(WORK TO BE COMPLETED):
Your response should be the complete listing, copied exactly.

□ □ □

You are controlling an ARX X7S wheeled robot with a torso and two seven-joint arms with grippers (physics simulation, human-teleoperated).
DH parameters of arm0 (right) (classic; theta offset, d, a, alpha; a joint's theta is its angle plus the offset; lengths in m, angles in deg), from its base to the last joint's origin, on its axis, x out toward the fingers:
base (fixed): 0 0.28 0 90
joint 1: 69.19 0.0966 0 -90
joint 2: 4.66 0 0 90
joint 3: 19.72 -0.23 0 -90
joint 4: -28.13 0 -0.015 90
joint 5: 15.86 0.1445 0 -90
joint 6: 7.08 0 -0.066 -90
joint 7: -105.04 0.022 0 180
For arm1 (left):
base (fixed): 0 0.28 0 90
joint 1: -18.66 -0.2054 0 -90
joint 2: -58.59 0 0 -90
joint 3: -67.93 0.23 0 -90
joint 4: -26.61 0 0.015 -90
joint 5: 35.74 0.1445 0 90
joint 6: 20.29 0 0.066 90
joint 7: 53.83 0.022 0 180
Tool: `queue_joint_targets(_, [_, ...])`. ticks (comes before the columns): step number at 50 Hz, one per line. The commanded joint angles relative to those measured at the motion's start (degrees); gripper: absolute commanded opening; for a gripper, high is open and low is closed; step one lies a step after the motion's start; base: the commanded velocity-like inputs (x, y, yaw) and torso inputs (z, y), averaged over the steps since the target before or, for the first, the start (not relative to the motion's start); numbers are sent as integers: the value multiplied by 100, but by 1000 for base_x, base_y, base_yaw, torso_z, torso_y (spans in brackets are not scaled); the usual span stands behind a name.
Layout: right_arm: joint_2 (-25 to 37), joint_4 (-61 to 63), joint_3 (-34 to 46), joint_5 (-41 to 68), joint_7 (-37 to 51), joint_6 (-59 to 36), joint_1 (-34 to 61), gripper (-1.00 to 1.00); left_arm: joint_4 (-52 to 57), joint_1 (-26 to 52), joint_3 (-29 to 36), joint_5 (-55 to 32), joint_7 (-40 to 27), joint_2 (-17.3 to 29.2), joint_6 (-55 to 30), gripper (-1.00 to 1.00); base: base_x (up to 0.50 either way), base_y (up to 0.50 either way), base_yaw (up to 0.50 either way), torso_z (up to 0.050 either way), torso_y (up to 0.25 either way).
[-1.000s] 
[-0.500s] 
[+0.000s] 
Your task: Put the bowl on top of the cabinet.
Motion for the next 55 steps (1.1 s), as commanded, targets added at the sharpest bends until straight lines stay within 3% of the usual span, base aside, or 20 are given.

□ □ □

(RESPONSE TO THIS EXERCISE):
You are controlling an ARX X7S wheeled robot with a torso and two seven-joint arms with grippers (physics simulation, human-teleoperated).
DH parameters of arm0 (right) (classic; theta offset, d, a, alpha; a joint's theta is its angle plus the offset; lengths in m, angles in deg), from its base to the last joint's origin, on its axis, x out toward the fingers:
base (fixed): 0 0.28 0 90
joint 1: 69.19 0.0966 0 -90
joint 2: 4.66 0 0 90
joint 3: 19.72 -0.23 0 -90
joint 4: -28.13 0 -0.015 90
joint 5: 15.86 0.1445 0 -90
joint 6: 7.08 0 -0.066 -90
joint 7: -105.04 0.022 0 180
For arm1 (left):
base (fixed): 0 0.28 0 90
joint 1: -18.66 -0.2054 0 -90
joint 2: -58.59 0 0 -90
joint 3: -67.93 0.23 0 -90
joint 4: -26.61 0 0.015 -90
joint 5: 35.74 0.1445 0 90
joint 6: 20.29 0 0.066 90
joint 7: 53.83 0.022 0 180
Tool: `queue_joint_targets(_, [_, ...])`. ticks (comes before the columns): step number at 50 Hz, one per line. The commanded joint angles relative to those measured at the motion's start (degrees); gripper: absolute commanded opening; for a gripper, high is open and low is closed; step one lies a step after the motion's start; base: the commanded velocity-like inputs (x, y, yaw) and torso inputs (z, y), averaged over the steps since the target before or, for the first, the start (not relative to the motion's start); numbers are sent as integers: the value multiplied by 100, but by 1000 for base_x, base_y, base_yaw, torso_z, torso_y (spans in brackets are not scaled); the usual span stands behind a name.
Layout: right_arm: joint_2 (-25 to 37), joint_4 (-61 to 63), joint_3 (-34 to 46), joint_5 (-41 to 68), joint_7 (-37 to 51), joint_6 (-59 to 36), joint_1 (-34 to 61), gripper (-1.00 to 1.00); left_arm: joint_4 (-52 to 57), joint_1 (-26 to 52), joint_3 (-29 to 36), joint_5 (-55 to 32), joint_7 (-40 to 27), joint_2 (-17.3 to 29.2), joint_6 (-55 to 30), gripper (-1.00 to 1.00); base: base_x (up to 0.50 either way), base_y (up to 0.50 either way), base_yaw (up to 0.50 either way), torso_z (up to 0.050 either way), torso_y (up to 0.25 either way).
[-1.000s] 
[-0.500s] 
[+0.000s] 
Your task: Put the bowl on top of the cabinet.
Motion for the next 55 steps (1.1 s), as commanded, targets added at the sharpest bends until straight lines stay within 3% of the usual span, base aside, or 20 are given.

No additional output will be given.